# Exercise objective:
Every line of the listing should be repeated exactly.
------ Given data
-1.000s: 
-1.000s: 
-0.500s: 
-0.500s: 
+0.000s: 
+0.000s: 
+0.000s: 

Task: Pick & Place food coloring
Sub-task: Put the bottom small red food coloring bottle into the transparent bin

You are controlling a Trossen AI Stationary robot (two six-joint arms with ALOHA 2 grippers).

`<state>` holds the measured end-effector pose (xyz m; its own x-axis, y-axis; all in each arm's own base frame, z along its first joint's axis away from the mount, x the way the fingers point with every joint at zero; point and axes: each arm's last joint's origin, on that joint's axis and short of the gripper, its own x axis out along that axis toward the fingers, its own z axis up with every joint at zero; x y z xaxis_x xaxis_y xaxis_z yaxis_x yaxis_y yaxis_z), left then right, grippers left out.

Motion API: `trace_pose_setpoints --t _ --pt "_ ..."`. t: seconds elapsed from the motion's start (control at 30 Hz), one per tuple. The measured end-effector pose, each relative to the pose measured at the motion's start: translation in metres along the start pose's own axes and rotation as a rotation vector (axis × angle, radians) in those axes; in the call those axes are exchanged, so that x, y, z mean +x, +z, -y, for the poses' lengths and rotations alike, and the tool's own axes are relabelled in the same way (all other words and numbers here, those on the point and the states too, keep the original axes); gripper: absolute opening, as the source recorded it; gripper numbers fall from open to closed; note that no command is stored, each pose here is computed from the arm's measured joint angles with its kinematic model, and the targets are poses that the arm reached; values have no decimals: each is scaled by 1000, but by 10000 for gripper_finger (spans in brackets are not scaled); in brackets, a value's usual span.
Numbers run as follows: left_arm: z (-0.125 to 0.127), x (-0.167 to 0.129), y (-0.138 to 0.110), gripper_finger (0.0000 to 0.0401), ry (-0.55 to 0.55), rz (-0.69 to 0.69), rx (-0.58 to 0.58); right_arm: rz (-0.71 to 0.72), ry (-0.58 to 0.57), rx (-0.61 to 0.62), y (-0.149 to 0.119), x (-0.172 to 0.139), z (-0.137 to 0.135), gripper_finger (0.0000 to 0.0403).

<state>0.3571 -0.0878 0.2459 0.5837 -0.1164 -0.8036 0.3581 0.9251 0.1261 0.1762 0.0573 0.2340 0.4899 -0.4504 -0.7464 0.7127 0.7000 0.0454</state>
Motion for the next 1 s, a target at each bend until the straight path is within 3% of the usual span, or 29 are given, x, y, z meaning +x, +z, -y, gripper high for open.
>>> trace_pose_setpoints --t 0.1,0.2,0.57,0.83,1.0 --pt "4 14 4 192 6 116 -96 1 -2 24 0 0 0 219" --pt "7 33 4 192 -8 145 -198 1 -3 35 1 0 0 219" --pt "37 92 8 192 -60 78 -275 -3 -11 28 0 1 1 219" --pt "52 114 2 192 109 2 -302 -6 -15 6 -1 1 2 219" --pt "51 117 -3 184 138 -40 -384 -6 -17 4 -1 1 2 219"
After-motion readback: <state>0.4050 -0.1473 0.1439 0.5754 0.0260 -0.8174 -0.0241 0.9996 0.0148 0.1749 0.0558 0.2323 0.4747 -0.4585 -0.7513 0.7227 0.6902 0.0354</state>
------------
# Exercise response:
-1.000s: 
-1.000s: 
-0.500s: 
-0.500s: 
+0.000s: 
+0.000s: 
+0.000s: 

Task: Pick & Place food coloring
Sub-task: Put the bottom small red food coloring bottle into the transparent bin

You are controlling a Trossen AI Stationary robot (two six-joint arms with ALOHA 2 grippers).

`<state>` holds the measured end-effector pose (xyz m; its own x-axis, y-axis; all in each arm's own base frame, z along its first joint's axis away from the mount, x the way the fingers point with every joint at zero; point and axes: each arm's last joint's origin, on that joint's axis and short of the gripper, its own x axis out along that axis toward the fingers, its own z axis up with every joint at zero; x y z xaxis_x xaxis_y xaxis_z yaxis_x yaxis_y yaxis_z), left then right, grippers left out.

Motion API: `trace_pose_setpoints --t _ --pt "_ ..."`. t: seconds elapsed from the motion's start (control at 30 Hz), one per tuple. The measured end-effector pose, each relative to the pose measured at the motion's start: translation in metres along the start pose's own axes and rotation as a rotation vector (axis × angle, radians) in those axes; in the call those axes are exchanged, so that x, y, z mean +x, +z, -y, for the poses' lengths and rotations alike, and the tool's own axes are relabelled in the same way (all other words and numbers here, those on the point and the states too, keep the original axes); gripper: absolute opening, as the source recorded it; gripper numbers fall from open to closed; note that no command is stored, each pose here is computed from the arm's measured joint angles with its kinematic model, and the targets are poses that the arm reached; values have no decimals: each is scaled by 1000, but by 10000 for gripper_finger (spans in brackets are not scaled); in brackets, a value's usual span.
Numbers run as follows: left_arm: z (-0.125 to 0.127), x (-0.167 to 0.129), y (-0.138 to 0.110), gripper_finger (0.0000 to 0.0401), ry (-0.55 to 0.55), rz (-0.69 to 0.69), rx (-0.58 to 0.58); right_arm: rz (-0.71 to 0.72), ry (-0.58 to 0.57), rx (-0.61 to 0.62), y (-0.149 to 0.119), x (-0.172 to 0.139), z (-0.137 to 0.135), gripper_finger (0.0000 to 0.0403).

<state>0.3571 -0.0878 0.2459 0.5837 -0.1164 -0.8036 0.3581 0.9251 0.1261 0.1762 0.0573 0.2340 0.4899 -0.4504 -0.7464 0.7127 0.7000 0.0454</state>
Motion for the next 1 s, a target at each bend until the straight path is within 3% of the usual span, or 29 are given, x, y, z meaning +x, +z, -y, gripper high for open.
>>> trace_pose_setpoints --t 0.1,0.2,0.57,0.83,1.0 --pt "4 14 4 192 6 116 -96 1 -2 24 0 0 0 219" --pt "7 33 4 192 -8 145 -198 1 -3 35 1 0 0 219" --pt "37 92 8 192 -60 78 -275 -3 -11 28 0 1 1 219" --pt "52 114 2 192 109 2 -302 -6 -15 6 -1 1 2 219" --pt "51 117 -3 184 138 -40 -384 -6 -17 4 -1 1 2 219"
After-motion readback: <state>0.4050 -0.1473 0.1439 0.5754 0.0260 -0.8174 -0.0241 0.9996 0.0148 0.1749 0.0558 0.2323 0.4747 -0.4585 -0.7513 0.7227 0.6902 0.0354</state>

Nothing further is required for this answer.